La pandemia no ha puesto las cosas más fáciles. La temporada alta de la fresa se da entre marzo y mayo, y este año ha coincidido con el estado de alarma y el cierre de fronteras. Si en 2019 el trabajo de la recogida de frutos rojos en Huelva se repartió entre 20.000 mujeres marroquíes, este año sólo han conseguido llegar a la provincia andaluza 7.000. “Debido a la escasez de mano de obra agrícola en España, estas mujeres han trabajado de seguido en los campos de fresas, incluso les prolongaron el contrato para cubrir esa necesidad”, cuenta Arab.

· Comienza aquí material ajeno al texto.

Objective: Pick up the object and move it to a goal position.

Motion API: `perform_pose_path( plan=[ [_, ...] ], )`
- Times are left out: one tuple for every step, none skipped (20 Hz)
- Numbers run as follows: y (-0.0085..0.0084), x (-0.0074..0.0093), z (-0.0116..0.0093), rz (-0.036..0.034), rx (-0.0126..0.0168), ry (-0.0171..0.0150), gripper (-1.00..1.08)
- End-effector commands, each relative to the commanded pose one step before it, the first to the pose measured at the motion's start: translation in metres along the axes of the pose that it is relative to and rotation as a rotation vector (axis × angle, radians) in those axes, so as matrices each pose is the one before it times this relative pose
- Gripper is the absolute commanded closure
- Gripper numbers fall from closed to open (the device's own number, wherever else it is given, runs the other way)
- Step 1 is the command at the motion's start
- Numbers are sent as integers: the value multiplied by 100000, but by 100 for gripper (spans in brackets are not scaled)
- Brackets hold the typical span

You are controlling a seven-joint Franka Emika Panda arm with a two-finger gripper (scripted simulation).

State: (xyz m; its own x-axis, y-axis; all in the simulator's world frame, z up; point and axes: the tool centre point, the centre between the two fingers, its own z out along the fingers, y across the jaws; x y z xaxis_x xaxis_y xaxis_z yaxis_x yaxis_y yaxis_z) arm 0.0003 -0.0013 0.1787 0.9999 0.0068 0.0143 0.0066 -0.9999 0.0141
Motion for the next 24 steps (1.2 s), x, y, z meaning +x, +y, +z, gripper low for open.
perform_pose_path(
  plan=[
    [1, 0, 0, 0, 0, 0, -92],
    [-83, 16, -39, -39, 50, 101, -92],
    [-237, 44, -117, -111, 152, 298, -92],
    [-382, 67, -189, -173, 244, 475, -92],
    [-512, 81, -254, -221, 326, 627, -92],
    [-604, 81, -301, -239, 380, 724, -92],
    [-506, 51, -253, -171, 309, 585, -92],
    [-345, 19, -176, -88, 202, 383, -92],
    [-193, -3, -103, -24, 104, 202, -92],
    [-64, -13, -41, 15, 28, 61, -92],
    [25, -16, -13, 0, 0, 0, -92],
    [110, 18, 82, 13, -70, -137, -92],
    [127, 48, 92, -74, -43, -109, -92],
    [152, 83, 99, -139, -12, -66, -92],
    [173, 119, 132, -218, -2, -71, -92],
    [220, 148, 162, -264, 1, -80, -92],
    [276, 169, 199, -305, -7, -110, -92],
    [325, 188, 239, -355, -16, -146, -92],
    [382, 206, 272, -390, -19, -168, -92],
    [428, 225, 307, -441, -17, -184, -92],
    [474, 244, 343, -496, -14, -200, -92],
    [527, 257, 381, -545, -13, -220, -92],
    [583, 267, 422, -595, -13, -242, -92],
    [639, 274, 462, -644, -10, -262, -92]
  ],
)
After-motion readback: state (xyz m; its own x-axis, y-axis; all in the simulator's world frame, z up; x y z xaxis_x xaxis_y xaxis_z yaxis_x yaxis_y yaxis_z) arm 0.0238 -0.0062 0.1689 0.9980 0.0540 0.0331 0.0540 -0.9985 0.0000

“Hasta ahora, los empresarios insisten en que las mujeres cojan las fresas sin protección para no estropear una fruta tan delicada, a riesgo de estropearse ellas las manos y la salud”, afirma la geógrafa, que pone en duda las medidas de protección que se han podido llevar a cabo en estas cooperativas, véanse la distancia física entre trabajadoras y el uso de mascarillas y guantes. No es casual que entre los temporeros se hayan detectado varios de los brotes de coronavirus registrados en España en el último mes.
Pero, probablemente, para estas mujeres el coronavirus no es la mayor de sus preocupaciones. “Algunas de ellas han dejado atrás a sus hijos, a veces sin tutor, sin medios económicos suficientes, y expuestos además a esta crisis sanitaria y socioeconómica sin saber cuándo van a poder volver a Marruecos, que sigue con las fronteras cerradas”, lamenta Chadia Arab. Lo que en principio empezó para ellas como una forma de ganarse la vida y ahorrar durante unos meses las tiene ahora atrapadas en un país que sólo las quiere como recurso de “usar y tirar”.
Para Chadia Arab y Seydou Diop, esto también es racismo.